** ACTIVITY **
In your answer, repeat each line of the data exactly.

** DATASET CONTENT **

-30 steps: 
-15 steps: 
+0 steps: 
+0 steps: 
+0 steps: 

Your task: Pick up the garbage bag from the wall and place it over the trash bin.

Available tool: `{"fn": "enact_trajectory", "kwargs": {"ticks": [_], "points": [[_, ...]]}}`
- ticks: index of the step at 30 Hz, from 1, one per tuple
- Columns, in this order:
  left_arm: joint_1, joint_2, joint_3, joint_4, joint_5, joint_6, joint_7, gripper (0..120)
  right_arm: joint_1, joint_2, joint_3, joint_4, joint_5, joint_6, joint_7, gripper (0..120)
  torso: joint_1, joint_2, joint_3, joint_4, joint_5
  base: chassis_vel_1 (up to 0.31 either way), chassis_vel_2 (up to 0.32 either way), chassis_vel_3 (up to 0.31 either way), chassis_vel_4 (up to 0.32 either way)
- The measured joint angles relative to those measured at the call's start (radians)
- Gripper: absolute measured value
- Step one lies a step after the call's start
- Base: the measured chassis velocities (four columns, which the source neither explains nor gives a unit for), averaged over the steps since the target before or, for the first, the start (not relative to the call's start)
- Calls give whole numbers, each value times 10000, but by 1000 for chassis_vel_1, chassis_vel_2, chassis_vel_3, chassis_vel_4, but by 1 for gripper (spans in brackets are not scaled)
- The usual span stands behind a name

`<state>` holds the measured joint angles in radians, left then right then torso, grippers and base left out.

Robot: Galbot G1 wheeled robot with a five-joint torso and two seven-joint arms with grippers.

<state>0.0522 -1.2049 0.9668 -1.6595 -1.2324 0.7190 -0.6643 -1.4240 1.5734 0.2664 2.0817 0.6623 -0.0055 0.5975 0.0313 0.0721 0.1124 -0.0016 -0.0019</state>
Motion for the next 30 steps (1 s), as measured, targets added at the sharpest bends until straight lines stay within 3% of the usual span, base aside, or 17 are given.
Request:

** RESULT **
-30 steps: 
-15 steps: 
+0 steps: 
+0 steps: 
+0 steps: 

Your task: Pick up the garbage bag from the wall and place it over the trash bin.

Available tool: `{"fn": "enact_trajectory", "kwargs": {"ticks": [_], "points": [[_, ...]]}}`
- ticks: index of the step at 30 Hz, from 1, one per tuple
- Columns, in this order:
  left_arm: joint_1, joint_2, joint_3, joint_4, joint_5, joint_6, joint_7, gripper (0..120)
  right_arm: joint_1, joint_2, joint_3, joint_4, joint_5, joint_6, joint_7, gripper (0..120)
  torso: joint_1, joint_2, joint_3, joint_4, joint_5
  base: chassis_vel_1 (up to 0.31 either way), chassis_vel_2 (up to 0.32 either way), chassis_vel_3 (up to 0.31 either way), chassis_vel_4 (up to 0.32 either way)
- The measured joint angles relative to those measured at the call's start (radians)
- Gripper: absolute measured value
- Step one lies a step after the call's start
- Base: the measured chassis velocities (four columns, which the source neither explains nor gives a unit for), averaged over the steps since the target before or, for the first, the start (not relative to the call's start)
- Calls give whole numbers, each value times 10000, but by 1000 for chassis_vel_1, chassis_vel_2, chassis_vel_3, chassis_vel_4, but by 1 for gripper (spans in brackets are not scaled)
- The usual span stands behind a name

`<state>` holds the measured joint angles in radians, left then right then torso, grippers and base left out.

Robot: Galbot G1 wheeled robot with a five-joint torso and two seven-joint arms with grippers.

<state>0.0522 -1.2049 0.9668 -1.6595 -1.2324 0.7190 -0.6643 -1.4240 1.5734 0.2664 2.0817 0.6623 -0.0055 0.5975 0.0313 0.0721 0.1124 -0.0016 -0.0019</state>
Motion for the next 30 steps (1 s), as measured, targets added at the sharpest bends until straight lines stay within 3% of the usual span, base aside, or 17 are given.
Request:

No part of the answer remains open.